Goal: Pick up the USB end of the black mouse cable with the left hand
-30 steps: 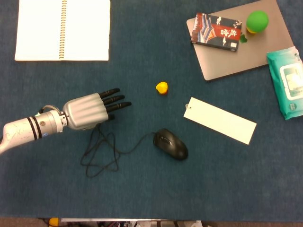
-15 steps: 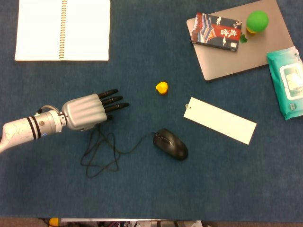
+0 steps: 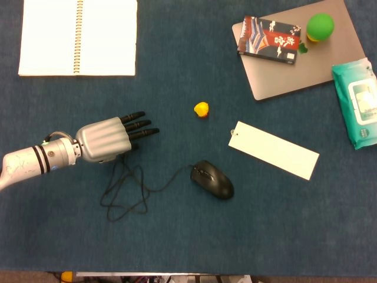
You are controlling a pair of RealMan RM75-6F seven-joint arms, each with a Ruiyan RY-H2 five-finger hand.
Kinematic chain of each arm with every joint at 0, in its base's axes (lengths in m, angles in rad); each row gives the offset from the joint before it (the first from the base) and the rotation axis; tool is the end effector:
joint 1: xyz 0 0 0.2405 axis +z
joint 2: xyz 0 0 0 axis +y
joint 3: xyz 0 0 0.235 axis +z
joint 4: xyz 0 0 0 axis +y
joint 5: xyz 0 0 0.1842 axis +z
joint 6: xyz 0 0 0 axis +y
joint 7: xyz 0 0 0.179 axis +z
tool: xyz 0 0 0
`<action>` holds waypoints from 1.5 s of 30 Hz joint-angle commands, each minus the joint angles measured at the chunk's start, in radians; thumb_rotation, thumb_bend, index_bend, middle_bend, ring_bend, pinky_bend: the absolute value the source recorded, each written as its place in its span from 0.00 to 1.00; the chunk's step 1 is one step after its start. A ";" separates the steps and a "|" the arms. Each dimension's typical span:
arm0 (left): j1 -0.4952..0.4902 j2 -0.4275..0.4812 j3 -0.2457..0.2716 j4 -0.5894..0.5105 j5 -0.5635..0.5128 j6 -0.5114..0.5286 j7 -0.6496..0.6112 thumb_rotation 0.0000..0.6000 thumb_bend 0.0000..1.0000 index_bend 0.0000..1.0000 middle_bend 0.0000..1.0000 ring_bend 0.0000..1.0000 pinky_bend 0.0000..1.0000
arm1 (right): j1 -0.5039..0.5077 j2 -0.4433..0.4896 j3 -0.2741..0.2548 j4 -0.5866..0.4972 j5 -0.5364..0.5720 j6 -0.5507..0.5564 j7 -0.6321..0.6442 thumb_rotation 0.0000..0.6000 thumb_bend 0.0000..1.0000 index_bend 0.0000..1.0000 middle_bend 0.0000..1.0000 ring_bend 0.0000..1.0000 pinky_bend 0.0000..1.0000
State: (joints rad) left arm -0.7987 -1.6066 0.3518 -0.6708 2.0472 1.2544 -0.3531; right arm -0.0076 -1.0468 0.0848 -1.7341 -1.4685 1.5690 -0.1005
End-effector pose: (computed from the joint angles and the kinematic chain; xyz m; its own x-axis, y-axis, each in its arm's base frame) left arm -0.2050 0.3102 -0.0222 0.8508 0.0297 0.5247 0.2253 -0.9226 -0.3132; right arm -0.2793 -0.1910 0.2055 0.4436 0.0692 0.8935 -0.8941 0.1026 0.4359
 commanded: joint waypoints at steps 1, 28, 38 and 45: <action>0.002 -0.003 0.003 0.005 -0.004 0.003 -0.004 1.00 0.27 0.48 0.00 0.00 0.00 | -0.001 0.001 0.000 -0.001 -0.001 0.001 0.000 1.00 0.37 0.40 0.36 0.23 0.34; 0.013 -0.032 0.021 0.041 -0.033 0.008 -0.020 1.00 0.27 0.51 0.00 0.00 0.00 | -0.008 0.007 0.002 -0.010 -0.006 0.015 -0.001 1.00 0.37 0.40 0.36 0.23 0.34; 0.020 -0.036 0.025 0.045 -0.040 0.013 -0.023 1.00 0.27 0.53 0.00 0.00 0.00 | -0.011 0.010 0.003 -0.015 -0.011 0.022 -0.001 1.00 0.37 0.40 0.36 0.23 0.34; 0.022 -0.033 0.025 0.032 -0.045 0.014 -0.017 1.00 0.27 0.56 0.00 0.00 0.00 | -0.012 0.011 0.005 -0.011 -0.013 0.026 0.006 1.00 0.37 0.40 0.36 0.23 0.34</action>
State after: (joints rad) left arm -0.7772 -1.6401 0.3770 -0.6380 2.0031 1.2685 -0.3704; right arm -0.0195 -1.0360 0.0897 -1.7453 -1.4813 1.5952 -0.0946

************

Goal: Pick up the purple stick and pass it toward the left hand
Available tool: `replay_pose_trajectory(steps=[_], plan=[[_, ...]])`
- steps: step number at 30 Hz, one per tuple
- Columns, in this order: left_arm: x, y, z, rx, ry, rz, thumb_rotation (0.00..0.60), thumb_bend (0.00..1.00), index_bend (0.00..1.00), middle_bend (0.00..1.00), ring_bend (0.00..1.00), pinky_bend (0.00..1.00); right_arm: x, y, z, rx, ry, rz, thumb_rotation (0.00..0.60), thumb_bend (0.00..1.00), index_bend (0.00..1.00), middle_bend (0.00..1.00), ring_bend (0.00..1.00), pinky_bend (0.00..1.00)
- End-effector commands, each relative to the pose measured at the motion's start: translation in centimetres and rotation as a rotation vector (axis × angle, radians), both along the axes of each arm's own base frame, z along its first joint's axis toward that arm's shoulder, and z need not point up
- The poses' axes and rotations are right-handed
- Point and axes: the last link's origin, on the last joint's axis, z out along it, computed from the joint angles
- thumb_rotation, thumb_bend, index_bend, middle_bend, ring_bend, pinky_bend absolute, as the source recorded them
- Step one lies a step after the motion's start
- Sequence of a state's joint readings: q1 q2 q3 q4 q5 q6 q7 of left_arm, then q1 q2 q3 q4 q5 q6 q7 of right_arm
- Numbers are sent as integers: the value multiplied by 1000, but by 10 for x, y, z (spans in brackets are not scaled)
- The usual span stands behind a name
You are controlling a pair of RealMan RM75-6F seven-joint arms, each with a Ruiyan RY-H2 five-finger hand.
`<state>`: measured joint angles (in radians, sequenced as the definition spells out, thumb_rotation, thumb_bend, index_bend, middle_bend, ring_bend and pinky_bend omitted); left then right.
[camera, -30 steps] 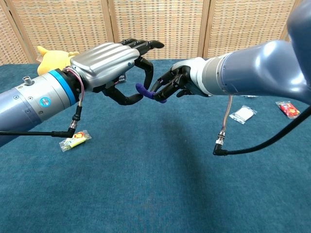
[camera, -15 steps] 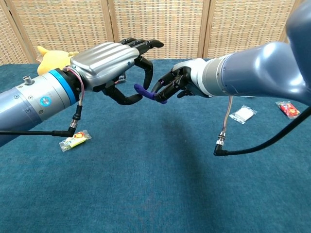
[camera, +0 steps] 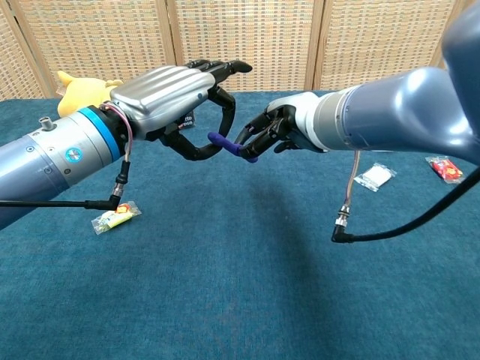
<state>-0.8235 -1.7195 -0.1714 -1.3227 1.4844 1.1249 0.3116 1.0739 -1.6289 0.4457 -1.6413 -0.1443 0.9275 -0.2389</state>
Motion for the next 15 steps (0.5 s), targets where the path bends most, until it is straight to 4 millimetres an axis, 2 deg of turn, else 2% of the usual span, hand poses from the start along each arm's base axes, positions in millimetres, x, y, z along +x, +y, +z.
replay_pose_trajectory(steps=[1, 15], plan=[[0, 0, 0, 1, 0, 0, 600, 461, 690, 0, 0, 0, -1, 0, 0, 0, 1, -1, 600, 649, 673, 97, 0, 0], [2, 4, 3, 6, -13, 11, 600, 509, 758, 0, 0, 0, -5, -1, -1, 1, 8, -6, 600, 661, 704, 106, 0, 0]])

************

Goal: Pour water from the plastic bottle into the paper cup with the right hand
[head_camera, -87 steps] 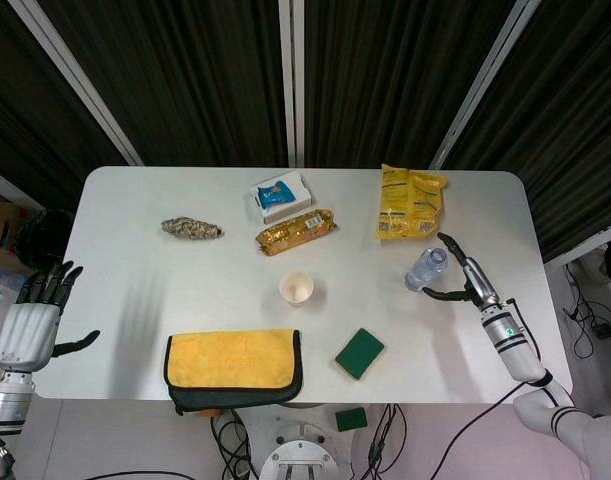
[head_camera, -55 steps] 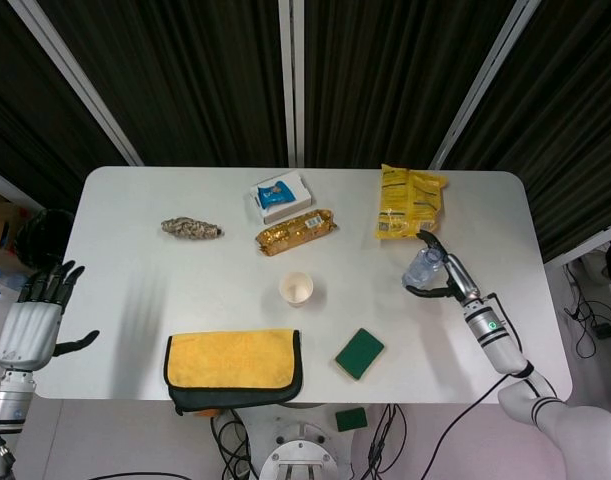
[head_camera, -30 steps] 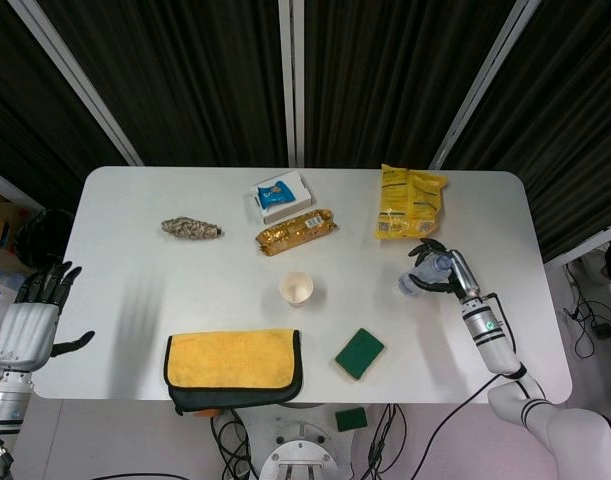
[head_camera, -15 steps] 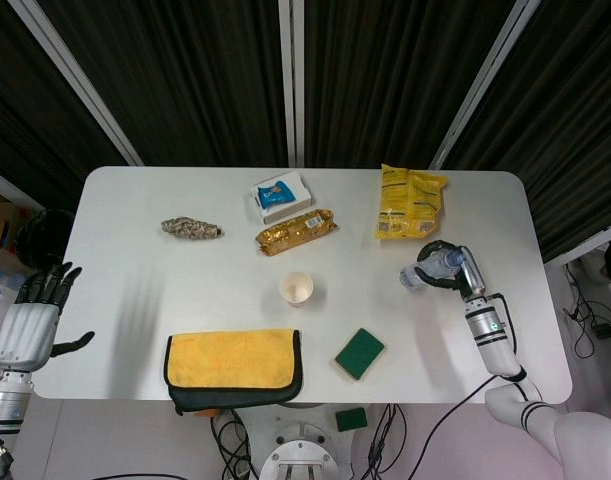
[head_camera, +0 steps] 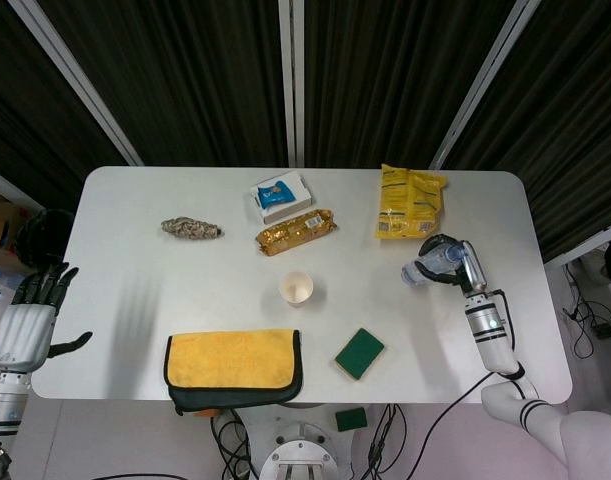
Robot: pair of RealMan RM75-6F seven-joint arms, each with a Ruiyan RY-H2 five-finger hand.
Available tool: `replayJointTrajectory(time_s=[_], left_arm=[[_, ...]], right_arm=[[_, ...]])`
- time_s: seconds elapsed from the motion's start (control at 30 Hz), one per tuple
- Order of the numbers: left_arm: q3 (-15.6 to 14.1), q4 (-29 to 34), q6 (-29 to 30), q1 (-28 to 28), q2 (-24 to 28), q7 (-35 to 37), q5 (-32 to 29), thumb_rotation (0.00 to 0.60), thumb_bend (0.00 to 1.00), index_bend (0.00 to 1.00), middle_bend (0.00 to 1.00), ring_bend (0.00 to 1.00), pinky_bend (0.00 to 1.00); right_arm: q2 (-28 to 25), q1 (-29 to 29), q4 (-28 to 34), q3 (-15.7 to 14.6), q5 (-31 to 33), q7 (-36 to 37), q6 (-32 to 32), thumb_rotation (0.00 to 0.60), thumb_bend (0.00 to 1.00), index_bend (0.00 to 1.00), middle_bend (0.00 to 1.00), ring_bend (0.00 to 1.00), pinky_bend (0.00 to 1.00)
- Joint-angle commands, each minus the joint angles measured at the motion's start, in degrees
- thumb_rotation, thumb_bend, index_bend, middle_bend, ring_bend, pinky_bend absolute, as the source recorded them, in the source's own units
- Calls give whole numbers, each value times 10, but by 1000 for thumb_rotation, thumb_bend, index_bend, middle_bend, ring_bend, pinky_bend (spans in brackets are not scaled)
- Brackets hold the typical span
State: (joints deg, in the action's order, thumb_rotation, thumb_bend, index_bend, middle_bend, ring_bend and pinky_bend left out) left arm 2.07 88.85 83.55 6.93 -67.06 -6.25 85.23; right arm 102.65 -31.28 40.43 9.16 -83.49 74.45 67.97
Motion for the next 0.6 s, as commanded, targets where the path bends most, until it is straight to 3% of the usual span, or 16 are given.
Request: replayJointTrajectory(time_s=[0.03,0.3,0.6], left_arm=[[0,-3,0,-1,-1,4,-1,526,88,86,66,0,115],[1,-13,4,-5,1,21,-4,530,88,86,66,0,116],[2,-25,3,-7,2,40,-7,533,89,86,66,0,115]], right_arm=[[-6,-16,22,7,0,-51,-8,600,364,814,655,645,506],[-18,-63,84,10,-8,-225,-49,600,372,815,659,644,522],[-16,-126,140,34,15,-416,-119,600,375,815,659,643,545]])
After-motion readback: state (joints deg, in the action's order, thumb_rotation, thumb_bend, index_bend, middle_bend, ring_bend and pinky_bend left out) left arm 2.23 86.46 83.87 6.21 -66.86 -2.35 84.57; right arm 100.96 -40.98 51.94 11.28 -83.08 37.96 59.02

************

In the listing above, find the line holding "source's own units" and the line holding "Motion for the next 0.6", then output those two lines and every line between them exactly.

* _SOLVED EXERCISE_
- thumb_rotation, thumb_bend, index_bend, middle_bend, ring_bend, pinky_bend absolute, as the source recorded them, in the source's own units
- Calls give whole numbers, each value times 10, but by 1000 for thumb_rotation, thumb_bend, index_bend, middle_bend, ring_bend, pinky_bend (spans in brackets are not scaled)
- Brackets hold the typical span
State: (joints deg, in the action's order, thumb_rotation, thumb_bend, index_bend, middle_bend, ring_bend and pinky_bend left out) left arm 2.07 88.85 83.55 6.93 -67.06 -6.25 85.23; right arm 102.65 -31.28 40.43 9.16 -83.49 74.45 67.97
Motion for the next 0.6 s, as commanded, targets where the path bends most, until it is straight to 3% of the usual span, or 16 are given.

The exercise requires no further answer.